Heme methyl hyperfine shift pattern as a probe for determining the orientation of the functionally relevant proximal histidyl imidazole with respect to the heme in hemoproteins

Heme methyl 1H and 13C resonances of met-cyano form of myoglobin from the shark, Geleorhinus japonicus (GJMbCN), have been assigned via 1H-13C heteronuclear shift correlated spectroscopy (COSY) connectivities and their hyperfine shifts were compared with those of the corresponding resonances of some hemoproteins. Variation of the heme methyl 1H hyperfine shift pattern correlates well with the angle (phi) between the projection of the proximal histidyl imidazole plane onto the heme plane and the NII-Fe-NIV vector.
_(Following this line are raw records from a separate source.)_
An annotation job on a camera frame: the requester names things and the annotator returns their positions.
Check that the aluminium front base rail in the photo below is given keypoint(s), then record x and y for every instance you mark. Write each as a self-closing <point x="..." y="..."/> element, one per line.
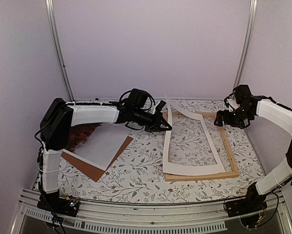
<point x="99" y="217"/>

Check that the brown backing board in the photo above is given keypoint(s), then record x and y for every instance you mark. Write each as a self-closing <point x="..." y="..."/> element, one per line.
<point x="93" y="172"/>

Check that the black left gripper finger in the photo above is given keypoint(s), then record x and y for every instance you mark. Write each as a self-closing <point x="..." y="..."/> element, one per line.
<point x="159" y="125"/>
<point x="158" y="109"/>

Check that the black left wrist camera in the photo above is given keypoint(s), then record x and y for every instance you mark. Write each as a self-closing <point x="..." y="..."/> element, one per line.
<point x="136" y="98"/>

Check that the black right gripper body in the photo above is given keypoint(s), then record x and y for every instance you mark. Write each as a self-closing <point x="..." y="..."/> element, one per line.
<point x="237" y="120"/>

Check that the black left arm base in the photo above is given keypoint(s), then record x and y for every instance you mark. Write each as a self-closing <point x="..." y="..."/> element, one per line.
<point x="52" y="202"/>

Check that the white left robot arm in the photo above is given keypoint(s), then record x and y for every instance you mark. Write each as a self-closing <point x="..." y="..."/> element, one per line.
<point x="62" y="116"/>

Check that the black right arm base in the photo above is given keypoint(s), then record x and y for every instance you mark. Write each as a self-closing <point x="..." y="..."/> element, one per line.
<point x="252" y="202"/>

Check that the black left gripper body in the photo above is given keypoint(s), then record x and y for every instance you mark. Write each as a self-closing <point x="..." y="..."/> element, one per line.
<point x="144" y="120"/>

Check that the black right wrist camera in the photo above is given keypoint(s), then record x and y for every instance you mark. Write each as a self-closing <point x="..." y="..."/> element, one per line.
<point x="240" y="93"/>

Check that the white photo mat board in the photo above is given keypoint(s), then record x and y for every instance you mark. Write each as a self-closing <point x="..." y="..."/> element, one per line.
<point x="173" y="109"/>

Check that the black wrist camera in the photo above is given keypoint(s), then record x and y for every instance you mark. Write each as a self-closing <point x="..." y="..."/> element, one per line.
<point x="136" y="98"/>
<point x="240" y="93"/>

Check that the clear acrylic sheet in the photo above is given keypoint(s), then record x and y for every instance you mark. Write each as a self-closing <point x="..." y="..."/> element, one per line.
<point x="189" y="145"/>

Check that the floral patterned table cover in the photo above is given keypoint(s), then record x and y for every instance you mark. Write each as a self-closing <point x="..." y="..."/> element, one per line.
<point x="137" y="175"/>

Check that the photo with white border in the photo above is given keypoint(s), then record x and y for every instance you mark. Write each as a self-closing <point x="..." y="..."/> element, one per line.
<point x="101" y="146"/>

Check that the left aluminium corner post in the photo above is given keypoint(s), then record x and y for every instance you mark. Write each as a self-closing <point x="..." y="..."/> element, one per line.
<point x="54" y="33"/>

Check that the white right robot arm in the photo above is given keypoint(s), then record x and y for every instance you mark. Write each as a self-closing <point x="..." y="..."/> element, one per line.
<point x="269" y="124"/>

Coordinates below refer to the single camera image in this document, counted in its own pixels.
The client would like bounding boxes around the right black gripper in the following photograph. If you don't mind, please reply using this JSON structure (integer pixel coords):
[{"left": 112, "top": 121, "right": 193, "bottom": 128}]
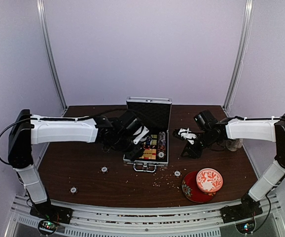
[{"left": 180, "top": 129, "right": 218, "bottom": 159}]

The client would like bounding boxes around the red playing card box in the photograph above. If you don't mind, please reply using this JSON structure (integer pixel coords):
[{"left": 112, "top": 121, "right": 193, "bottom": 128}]
[{"left": 140, "top": 149, "right": 157, "bottom": 160}]

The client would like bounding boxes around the black orange poker chip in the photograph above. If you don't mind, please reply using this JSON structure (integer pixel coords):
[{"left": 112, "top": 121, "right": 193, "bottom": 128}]
[
  {"left": 100, "top": 166, "right": 108, "bottom": 173},
  {"left": 70, "top": 186, "right": 78, "bottom": 195},
  {"left": 174, "top": 170, "right": 181, "bottom": 178}
]

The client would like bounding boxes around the aluminium poker case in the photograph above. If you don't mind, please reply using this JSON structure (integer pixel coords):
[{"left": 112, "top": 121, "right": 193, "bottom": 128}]
[{"left": 123, "top": 96, "right": 172, "bottom": 173}]

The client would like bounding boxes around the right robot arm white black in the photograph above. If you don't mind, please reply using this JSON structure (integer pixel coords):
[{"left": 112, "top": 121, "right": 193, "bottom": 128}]
[{"left": 176, "top": 110, "right": 285, "bottom": 218}]

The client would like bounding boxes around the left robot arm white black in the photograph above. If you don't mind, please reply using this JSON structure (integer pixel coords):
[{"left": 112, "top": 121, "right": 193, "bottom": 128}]
[{"left": 0, "top": 109, "right": 149, "bottom": 219}]

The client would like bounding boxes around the orange white patterned bowl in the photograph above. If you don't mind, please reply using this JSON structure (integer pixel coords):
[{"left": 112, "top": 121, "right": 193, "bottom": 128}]
[{"left": 196, "top": 168, "right": 223, "bottom": 194}]

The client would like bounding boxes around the red floral plate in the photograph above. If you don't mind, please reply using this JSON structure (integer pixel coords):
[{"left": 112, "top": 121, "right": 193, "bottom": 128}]
[{"left": 181, "top": 171, "right": 216, "bottom": 203}]

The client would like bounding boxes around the white patterned mug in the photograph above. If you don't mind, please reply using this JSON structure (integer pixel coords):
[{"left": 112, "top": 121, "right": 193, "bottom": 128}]
[{"left": 226, "top": 139, "right": 243, "bottom": 152}]

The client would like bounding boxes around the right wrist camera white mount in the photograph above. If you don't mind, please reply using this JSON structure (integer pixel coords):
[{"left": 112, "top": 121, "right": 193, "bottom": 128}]
[{"left": 173, "top": 128, "right": 197, "bottom": 145}]

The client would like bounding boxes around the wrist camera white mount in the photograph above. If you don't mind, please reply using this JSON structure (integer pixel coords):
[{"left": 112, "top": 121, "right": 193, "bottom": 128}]
[
  {"left": 173, "top": 128, "right": 197, "bottom": 145},
  {"left": 133, "top": 126, "right": 149, "bottom": 145}
]

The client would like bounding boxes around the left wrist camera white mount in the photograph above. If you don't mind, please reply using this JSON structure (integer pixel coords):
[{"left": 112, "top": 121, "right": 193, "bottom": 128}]
[{"left": 133, "top": 126, "right": 149, "bottom": 145}]

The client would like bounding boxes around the front aluminium rail base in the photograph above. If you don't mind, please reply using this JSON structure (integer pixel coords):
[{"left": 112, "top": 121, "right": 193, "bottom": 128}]
[{"left": 9, "top": 195, "right": 281, "bottom": 237}]

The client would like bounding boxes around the right aluminium frame post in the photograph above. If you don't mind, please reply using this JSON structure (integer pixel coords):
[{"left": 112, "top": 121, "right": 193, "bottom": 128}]
[{"left": 223, "top": 0, "right": 254, "bottom": 114}]

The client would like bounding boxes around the aluminium frame post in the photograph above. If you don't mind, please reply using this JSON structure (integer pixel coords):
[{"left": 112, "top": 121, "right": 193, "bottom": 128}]
[
  {"left": 223, "top": 0, "right": 254, "bottom": 114},
  {"left": 36, "top": 0, "right": 68, "bottom": 111}
]

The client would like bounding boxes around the left aluminium frame post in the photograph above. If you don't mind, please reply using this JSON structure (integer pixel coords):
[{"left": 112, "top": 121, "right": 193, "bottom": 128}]
[{"left": 36, "top": 0, "right": 68, "bottom": 111}]

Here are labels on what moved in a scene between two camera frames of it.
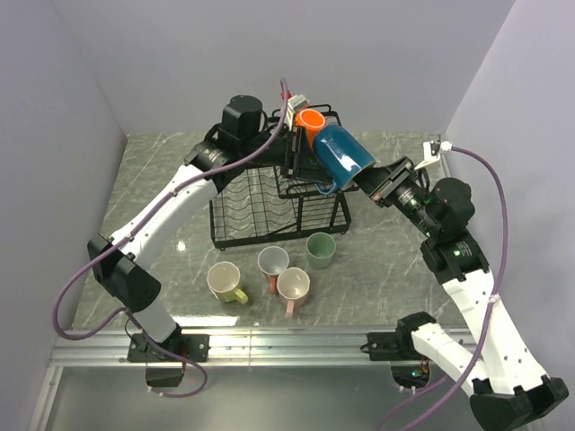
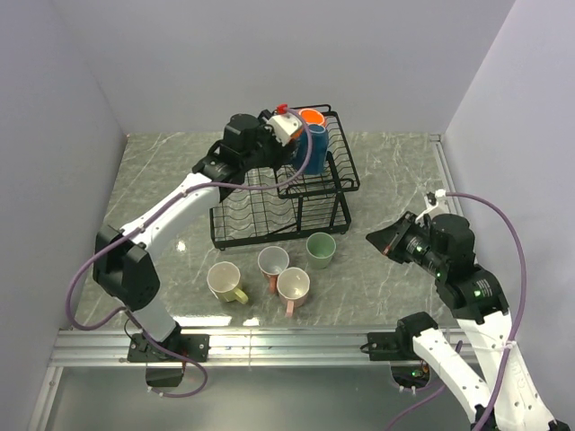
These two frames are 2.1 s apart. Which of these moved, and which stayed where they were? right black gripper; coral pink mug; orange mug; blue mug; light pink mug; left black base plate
Moved: blue mug; right black gripper
Stayed: light pink mug; coral pink mug; left black base plate; orange mug
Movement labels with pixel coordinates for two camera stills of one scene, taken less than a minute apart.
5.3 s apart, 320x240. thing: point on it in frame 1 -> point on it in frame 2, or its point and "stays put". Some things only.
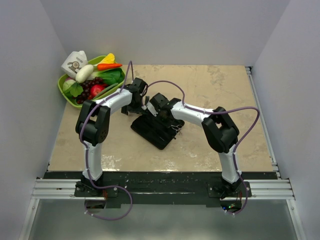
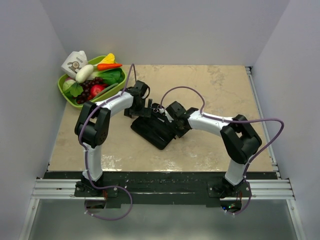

The alteration of the interaction of the heme peripheral side-chains and/or the iron-bound ligand with the surrounding amino acid residues cannot account for large differences in the shifts of the corresponding heme methyl resonances between GJMbCN and sperm whale MbCN. Since the heme methyl 1H shifts for GJMbCN fall in between those of the corresponding resonances for sperm whale Mb and Aplysia limacina Mb in which the phi values have been reported to be 19 degrees and 29 degrees, respectively, the phi value in GJMb is estimated to be slightly larger than 19 degrees.